**TASK TO COMPLETE**.
Sort through the data and copy the lines holding the word "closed".

**RECORDS PROVIDED**.
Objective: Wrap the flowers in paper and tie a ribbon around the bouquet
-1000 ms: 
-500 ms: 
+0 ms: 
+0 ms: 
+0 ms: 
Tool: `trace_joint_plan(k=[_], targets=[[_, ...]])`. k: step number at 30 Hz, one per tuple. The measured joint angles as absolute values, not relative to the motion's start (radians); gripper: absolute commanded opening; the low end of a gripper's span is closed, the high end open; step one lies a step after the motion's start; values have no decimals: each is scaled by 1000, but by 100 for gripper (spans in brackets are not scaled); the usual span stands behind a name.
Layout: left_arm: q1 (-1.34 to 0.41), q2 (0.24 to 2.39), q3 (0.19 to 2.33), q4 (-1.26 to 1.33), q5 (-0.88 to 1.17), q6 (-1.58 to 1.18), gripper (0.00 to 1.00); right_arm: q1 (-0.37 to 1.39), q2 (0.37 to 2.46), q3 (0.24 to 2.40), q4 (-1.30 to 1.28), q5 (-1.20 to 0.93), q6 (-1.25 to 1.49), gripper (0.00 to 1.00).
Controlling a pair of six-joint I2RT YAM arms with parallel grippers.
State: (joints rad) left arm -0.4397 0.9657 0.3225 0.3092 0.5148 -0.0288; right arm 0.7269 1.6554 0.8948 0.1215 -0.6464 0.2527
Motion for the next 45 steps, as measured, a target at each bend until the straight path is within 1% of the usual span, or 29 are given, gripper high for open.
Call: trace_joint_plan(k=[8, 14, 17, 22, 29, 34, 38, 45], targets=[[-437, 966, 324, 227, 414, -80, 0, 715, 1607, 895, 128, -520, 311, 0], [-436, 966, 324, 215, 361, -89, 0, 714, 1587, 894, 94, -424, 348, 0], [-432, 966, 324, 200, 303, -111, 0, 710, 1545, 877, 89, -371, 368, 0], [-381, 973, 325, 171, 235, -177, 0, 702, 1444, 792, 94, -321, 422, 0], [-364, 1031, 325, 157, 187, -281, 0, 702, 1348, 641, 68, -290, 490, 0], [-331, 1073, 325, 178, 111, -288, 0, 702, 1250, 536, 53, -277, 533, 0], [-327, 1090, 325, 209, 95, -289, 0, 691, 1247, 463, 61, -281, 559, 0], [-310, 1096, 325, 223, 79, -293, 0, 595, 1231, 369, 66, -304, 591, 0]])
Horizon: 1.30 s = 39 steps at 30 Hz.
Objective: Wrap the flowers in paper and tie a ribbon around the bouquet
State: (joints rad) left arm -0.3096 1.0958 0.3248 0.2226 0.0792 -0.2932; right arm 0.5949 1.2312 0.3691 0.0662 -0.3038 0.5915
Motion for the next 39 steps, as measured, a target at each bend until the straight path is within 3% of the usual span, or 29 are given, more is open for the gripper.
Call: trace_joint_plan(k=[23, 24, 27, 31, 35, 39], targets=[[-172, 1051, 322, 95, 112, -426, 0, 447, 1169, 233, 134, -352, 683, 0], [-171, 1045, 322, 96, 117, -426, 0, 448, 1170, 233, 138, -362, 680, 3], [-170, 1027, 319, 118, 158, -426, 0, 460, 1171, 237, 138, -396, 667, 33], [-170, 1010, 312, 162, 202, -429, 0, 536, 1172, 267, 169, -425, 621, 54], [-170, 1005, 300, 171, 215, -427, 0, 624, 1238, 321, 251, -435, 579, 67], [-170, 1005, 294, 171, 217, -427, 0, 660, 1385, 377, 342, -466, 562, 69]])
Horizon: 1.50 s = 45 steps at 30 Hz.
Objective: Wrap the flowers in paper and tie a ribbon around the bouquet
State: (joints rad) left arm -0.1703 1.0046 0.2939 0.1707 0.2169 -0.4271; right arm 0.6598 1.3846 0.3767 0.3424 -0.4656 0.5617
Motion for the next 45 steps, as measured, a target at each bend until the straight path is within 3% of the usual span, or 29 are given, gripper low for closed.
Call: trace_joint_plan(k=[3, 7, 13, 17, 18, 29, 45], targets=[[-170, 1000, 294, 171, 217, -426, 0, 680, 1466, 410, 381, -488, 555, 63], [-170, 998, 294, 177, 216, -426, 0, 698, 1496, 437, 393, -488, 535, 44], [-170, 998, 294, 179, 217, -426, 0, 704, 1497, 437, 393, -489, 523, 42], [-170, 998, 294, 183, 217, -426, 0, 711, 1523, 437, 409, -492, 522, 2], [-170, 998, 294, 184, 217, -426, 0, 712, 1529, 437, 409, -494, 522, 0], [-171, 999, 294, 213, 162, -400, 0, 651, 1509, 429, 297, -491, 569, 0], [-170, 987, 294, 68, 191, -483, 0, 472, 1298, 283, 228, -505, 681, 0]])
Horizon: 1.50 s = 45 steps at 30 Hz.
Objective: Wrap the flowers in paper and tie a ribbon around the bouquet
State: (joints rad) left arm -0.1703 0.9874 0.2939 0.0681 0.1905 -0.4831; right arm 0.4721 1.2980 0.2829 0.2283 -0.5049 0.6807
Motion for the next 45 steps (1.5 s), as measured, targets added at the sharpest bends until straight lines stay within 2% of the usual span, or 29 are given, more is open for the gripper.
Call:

**FINAL ANSWER**.
Tool: `trace_joint_plan(k=[_], targets=[[_, ...]])`. k: step number at 30 Hz, one per tuple. The measured joint angles as absolute values, not relative to the motion's start (radians); gripper: absolute commanded opening; the low end of a gripper's span is closed, the high end open; step one lies a step after the motion's start; values have no decimals: each is scaled by 1000, but by 100 for gripper (spans in brackets are not scaled); the usual span stands behind a name.
Motion for the next 45 steps, as measured, a target at each bend until the straight path is within 3% of the usual span, or 29 are given, gripper low for closed.

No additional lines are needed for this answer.